Protestors suspect the Czech prime minister has been seeking to influence a criminal investigation into suspicions he committed EU subsidy fraud. However, the prime minister denies this and earlier this year, the criminal proceedings against him regarding an alleged case of subsidy fraud related to the Stork's Nest farm were halted by the state attorney investigating the case.
Hundreds of Czechs living abroad joined today's protest on
Prague's Letná plain from remote locations in Europe, America and
Asia. They called on Prime Minister Andrej Babiš to get rid of his control
of Agrofert, the company he founded, which they believe he still has
influence on. Alternatively, they believe he should resign.
Mr. Babiš relinquished his stake in the company in 2017, but a preliminary EU audit suggested he still controls his company via trust funds.
An ultralight plane crashed into the Labe river on Saturday afternoon,
Czech Television reports. The pilot was found dead in the river.
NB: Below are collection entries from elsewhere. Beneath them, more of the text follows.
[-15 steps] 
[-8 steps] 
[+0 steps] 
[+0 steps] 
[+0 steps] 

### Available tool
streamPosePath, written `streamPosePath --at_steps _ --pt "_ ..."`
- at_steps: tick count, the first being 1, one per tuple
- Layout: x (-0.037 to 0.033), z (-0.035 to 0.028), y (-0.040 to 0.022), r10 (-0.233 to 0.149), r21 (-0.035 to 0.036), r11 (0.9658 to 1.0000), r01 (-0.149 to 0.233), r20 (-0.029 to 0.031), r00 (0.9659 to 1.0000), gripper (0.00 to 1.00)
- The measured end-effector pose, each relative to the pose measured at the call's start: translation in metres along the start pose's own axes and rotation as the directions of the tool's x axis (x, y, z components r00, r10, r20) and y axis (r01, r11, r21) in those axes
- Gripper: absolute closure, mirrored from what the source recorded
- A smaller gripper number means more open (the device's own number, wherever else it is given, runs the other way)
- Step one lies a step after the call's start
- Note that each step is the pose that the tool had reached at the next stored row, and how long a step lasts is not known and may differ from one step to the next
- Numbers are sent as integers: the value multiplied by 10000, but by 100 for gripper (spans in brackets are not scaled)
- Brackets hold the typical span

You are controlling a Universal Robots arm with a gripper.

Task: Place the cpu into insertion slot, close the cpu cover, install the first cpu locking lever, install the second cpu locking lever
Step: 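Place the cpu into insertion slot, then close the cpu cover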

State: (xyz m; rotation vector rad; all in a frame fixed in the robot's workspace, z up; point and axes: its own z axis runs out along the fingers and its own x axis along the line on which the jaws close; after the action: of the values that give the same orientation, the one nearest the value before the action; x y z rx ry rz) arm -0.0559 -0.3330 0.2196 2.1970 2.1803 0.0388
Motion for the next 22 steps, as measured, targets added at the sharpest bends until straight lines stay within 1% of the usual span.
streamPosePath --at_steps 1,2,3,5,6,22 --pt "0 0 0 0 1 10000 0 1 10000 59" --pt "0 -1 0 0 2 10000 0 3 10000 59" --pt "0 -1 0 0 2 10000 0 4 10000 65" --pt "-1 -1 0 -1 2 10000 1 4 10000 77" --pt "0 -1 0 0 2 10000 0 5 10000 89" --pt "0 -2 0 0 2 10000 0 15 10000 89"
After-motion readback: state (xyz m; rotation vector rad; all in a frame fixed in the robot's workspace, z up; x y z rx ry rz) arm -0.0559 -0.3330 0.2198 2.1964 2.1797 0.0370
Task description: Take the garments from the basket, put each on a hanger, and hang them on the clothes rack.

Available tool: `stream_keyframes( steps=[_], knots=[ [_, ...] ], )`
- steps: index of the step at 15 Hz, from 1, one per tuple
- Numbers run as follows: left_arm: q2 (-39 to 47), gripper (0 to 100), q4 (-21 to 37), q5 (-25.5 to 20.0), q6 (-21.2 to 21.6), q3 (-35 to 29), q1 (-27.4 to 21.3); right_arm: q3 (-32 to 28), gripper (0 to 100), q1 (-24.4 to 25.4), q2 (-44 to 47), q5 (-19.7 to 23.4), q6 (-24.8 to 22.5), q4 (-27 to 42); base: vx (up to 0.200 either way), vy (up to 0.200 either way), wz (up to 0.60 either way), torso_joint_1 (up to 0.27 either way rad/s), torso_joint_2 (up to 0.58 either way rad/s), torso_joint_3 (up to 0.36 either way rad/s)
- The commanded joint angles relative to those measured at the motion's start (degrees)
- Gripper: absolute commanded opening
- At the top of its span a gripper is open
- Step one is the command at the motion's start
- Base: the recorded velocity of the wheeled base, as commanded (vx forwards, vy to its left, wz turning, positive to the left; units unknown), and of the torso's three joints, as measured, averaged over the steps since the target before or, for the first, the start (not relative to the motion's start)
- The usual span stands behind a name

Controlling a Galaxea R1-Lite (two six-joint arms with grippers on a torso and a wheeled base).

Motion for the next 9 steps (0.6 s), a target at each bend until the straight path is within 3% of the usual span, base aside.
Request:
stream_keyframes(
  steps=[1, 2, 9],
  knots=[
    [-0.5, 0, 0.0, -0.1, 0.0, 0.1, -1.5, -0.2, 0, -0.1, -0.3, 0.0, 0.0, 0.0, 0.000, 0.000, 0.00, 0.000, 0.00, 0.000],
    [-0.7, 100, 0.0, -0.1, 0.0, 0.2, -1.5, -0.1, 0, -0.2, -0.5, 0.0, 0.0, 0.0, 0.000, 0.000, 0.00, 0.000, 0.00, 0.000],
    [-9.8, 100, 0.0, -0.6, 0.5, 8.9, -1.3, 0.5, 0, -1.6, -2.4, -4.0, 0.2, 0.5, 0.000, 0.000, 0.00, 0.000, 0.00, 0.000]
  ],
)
An
investigation into the crash will be carried out with the involvement of
A similar incident happened two months earlier near the village of Hrušovany in the west of the country. The two crew members who were recovered survived but suffered injuries.
Students demonstrating in the main building of Charles University in Prague
against climate change and the current rector of the university Tomas Zima
say that they will continue occupying the venue at least until the end of
this weekend. The main entrance to the building has been occupied by
students from a number of Czech universities since Wednesday.
The protestors insist that Mr. Zima is a barrier for the university's efforts to tackle climate change, but the rector says that this is nonsense and refuses to resign. The university authorities have offered to resolve the issue through a debate at the next Charles University academic senate meeting, which will include a special discussion on climate change.